Quick Links

Re: Restart after power outage: createdb

Lists:	pgsql-generalpgsql-hackers

From:	Jon Lapham <lapham(at)jandr(dot)org>
To:	pgsql-general(at)postgresql(dot)org
Subject:	Restart after power outage: createdb
Date:	2006-09-26 11:06:21
Message-ID:	451909AD.4080503@jandr.org
Views:	Raw Message \| Whole Thread \| Download mbox \| Resend email
Lists:	pgsql-general pgsql-hackers

While trying to reproduce power outage restart problem I reported
earlier, I have found something odd when pulling the plug on a VM during
a createdb operation.

If I run...
sleep 3; echo starting; createdb bar
...and power off the VM while the "createdb bar" is running.

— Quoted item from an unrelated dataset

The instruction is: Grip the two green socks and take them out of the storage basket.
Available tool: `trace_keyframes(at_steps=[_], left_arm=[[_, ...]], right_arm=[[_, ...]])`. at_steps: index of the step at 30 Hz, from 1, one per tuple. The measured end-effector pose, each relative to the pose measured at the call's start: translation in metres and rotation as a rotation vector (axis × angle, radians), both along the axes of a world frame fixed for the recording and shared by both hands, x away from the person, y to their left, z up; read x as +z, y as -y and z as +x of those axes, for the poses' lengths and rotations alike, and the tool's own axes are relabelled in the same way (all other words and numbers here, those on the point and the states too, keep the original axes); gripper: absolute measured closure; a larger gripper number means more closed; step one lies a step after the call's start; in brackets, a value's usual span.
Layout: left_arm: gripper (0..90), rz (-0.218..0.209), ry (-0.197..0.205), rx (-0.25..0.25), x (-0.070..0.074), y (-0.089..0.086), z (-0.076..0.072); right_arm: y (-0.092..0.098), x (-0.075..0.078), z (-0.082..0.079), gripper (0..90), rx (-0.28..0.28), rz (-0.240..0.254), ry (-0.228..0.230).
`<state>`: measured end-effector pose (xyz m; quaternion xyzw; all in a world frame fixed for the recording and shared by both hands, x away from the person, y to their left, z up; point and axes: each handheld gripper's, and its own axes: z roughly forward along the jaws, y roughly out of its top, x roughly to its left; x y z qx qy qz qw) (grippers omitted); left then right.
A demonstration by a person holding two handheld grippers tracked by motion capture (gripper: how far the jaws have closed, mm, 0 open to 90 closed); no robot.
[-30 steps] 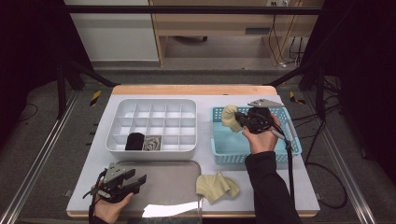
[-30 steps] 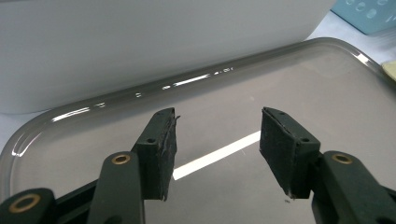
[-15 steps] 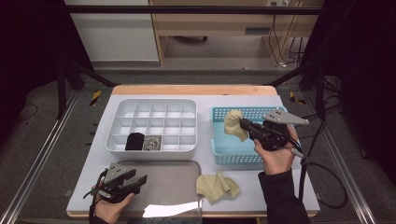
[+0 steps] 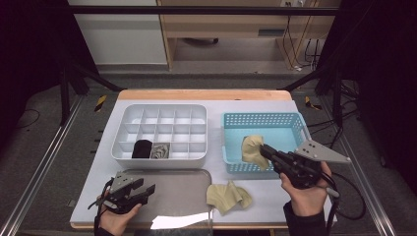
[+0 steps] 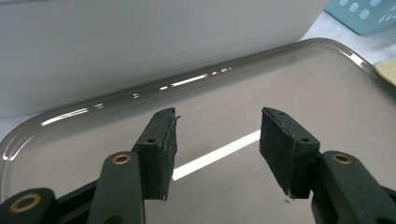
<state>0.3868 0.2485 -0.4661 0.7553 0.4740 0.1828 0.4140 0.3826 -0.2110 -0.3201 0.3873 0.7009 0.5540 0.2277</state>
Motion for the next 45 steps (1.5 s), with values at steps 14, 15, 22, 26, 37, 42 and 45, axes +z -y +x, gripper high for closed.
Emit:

Upon restart, about 50% of the time I can reproduce the following error
message:

[lapham(at)localhost ~]$ psql bar
psql: FATAL: database "bar" does not exist
[lapham(at)localhost ~]$ createdb bar
createdb: database creation failed: ERROR: could not create directory
"base/65536": File exists
[lapham(at)localhost ~]$ createdb bar
CREATE DATABASE

So, running "createdb bar" a second time works. This is probably not a
bug, but I thought I'd mention it anyway as it could potentially cause
problems for people running scripts.

--
-**-*-*---*-*---*-*---*-----*-*-----*---*-*---*-----*-----*-*-----*---
Jon Lapham <lapham(at)jandr(dot)org> Rio de Janeiro, Brasil
Personal: http://www.jandr.org/
***-*--*----*-------*------------*--------------------*---------------

From:	Jim Nasby <jim(at)nasby(dot)net>
To:	lapham(at)jandr(dot)org
Cc:	pgsql-general(at)postgresql(dot)org
Subject:	Re: Restart after power outage: createdb
Date:	2006-09-27 05:34:06
Message-ID:	B7B1E607-38F5-4274-9B0F-7C25BDB3541B@nasby.net
Views:	Raw Message \| Whole Thread \| Download mbox \| Resend email
Lists:	pgsql-general pgsql-hackers

On Sep 26, 2006, at 7:06 AM, Jon Lapham wrote:
> While trying to reproduce power outage restart problem I reported
> earlier, I have found something odd when pulling the plug on a VM
> during a createdb operation.
>
> If I run...
> sleep 3; echo starting; createdb bar
> ...and power off the VM while the "createdb bar" is running.
>
> Upon restart, about 50% of the time I can reproduce the following
> error message:
>
> [lapham(at)localhost ~]$ psql bar
> psql: FATAL: database "bar" does not exist
> [lapham(at)localhost ~]$ createdb bar
> createdb: database creation failed: ERROR: could not create
> directory "base/65536": File exists
> [lapham(at)localhost ~]$ createdb bar
> CREATE DATABASE
>
> So, running "createdb bar" a second time works. This is probably
> not a bug, but I thought I'd mention it anyway as it could
> potentially cause problems for people running scripts.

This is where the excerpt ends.